Print the entire listing below word for word, excluding its pictures.

Segment Start: Available data

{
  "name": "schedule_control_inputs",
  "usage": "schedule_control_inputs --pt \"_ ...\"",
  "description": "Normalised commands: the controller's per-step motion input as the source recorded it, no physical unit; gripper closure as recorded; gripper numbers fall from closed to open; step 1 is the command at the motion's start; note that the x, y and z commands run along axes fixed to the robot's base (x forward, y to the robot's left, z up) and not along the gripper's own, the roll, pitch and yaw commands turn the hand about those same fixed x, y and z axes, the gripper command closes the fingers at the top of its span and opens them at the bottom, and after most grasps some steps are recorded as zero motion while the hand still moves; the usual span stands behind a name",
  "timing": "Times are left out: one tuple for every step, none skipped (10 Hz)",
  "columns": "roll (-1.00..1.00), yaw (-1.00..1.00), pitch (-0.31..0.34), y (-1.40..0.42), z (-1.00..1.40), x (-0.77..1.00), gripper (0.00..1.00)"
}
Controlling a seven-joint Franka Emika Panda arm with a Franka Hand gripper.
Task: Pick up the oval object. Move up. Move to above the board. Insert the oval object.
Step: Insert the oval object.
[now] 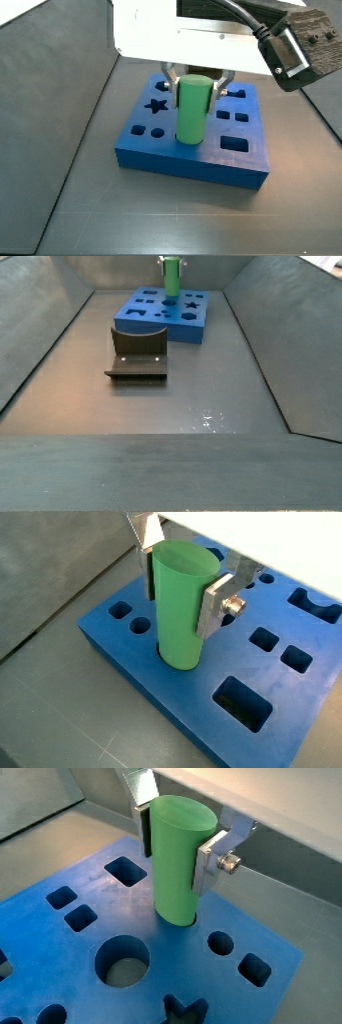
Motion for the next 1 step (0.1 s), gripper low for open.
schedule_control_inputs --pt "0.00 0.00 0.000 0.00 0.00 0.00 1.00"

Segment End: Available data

Solution for this task ▸
{
  "name": "schedule_control_inputs",
  "usage": "schedule_control_inputs --pt \"_ ...\"",
  "description": "Normalised commands: the controller's per-step motion input as the source recorded it, no physical unit; gripper closure as recorded; gripper numbers fall from closed to open; step 1 is the command at the motion's start; note that the x, y and z commands run along axes fixed to the robot's base (x forward, y to the robot's left, z up) and not along the gripper's own, the roll, pitch and yaw commands turn the hand about those same fixed x, y and z axes, the gripper command closes the fingers at the top of its span and opens them at the bottom, and after most grasps some steps are recorded as zero motion while the hand still moves; the usual span stands behind a name",
  "timing": "Times are left out: one tuple for every step, none skipped (10 Hz)",
  "columns": "roll (-1.00..1.00), yaw (-1.00..1.00), pitch (-0.31..0.34), y (-1.40..0.42), z (-1.00..1.40), x (-0.77..1.00), gripper (0.00..1.00)"
}
Controlling a seven-joint Franka Emika Panda arm with a Franka Hand gripper.
Task: Pick up the oval object. Move up. Move to above the board. Insert the oval object.
Step: Insert the oval object.
[now] 
Motion for the next 1 step (0.1 s), gripper low for open.
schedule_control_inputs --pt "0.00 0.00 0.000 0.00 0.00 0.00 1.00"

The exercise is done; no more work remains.